**Supplied data**
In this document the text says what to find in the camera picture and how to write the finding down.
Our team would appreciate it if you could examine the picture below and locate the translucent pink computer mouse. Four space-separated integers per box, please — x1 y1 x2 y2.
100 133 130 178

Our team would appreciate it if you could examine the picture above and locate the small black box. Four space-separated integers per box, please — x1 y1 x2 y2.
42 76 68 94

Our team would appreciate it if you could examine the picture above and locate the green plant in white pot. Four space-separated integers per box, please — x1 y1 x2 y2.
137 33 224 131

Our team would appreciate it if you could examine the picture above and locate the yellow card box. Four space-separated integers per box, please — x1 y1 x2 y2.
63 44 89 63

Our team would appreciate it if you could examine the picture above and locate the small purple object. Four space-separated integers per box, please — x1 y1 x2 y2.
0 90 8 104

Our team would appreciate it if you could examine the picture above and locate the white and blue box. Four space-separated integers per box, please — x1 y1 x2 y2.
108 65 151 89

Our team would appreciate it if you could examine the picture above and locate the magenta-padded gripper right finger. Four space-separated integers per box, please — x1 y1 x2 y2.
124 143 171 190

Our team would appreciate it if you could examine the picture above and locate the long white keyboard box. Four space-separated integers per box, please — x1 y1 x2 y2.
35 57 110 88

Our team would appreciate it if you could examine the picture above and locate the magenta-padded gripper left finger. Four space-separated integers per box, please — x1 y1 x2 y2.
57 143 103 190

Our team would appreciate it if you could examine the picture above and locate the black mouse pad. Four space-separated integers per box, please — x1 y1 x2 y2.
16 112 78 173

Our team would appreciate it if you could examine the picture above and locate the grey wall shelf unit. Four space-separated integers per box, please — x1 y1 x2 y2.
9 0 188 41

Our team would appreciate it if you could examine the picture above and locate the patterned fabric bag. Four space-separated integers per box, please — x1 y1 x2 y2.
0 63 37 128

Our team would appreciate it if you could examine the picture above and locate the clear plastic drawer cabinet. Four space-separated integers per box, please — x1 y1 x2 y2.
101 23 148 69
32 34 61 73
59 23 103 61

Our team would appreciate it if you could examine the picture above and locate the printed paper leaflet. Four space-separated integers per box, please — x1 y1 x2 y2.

**Exercise brief**
Starting from the first line above, copy the data through to the last line exactly.

**Problem solution**
In this document the text says what to find in the camera picture and how to write the finding down.
Our team would appreciate it if you could examine the picture below and locate the translucent pink computer mouse. Four space-separated integers per box, please — x1 y1 x2 y2.
100 133 130 178

Our team would appreciate it if you could examine the picture above and locate the small black box. Four space-separated integers per box, please — x1 y1 x2 y2.
42 76 68 94

Our team would appreciate it if you could examine the picture above and locate the green plant in white pot. Four space-separated integers per box, please — x1 y1 x2 y2.
137 33 224 131

Our team would appreciate it if you could examine the picture above and locate the yellow card box. Four space-separated integers per box, please — x1 y1 x2 y2.
63 44 89 63

Our team would appreciate it if you could examine the picture above and locate the small purple object. Four space-separated integers per box, please — x1 y1 x2 y2.
0 90 8 104

Our team would appreciate it if you could examine the picture above and locate the white and blue box. Four space-separated integers per box, please — x1 y1 x2 y2.
108 65 151 89

Our team would appreciate it if you could examine the picture above and locate the magenta-padded gripper right finger. Four space-separated integers per box, please — x1 y1 x2 y2.
124 143 171 190

Our team would appreciate it if you could examine the picture above and locate the long white keyboard box. Four space-separated integers per box, please — x1 y1 x2 y2.
35 57 110 88

Our team would appreciate it if you could examine the picture above and locate the magenta-padded gripper left finger. Four space-separated integers per box, please — x1 y1 x2 y2.
57 143 103 190

Our team would appreciate it if you could examine the picture above and locate the black mouse pad. Four space-separated integers per box, please — x1 y1 x2 y2.
16 112 78 173

Our team would appreciate it if you could examine the picture above and locate the grey wall shelf unit. Four space-separated integers per box, please — x1 y1 x2 y2.
9 0 188 41

Our team would appreciate it if you could examine the picture above and locate the patterned fabric bag. Four space-separated integers per box, please — x1 y1 x2 y2.
0 63 37 128

Our team would appreciate it if you could examine the picture above and locate the clear plastic drawer cabinet. Four space-separated integers per box, please — x1 y1 x2 y2.
101 23 148 69
32 34 61 73
59 23 103 61

Our team would appreciate it if you could examine the picture above and locate the printed paper leaflet. Four space-separated integers per box, please — x1 y1 x2 y2.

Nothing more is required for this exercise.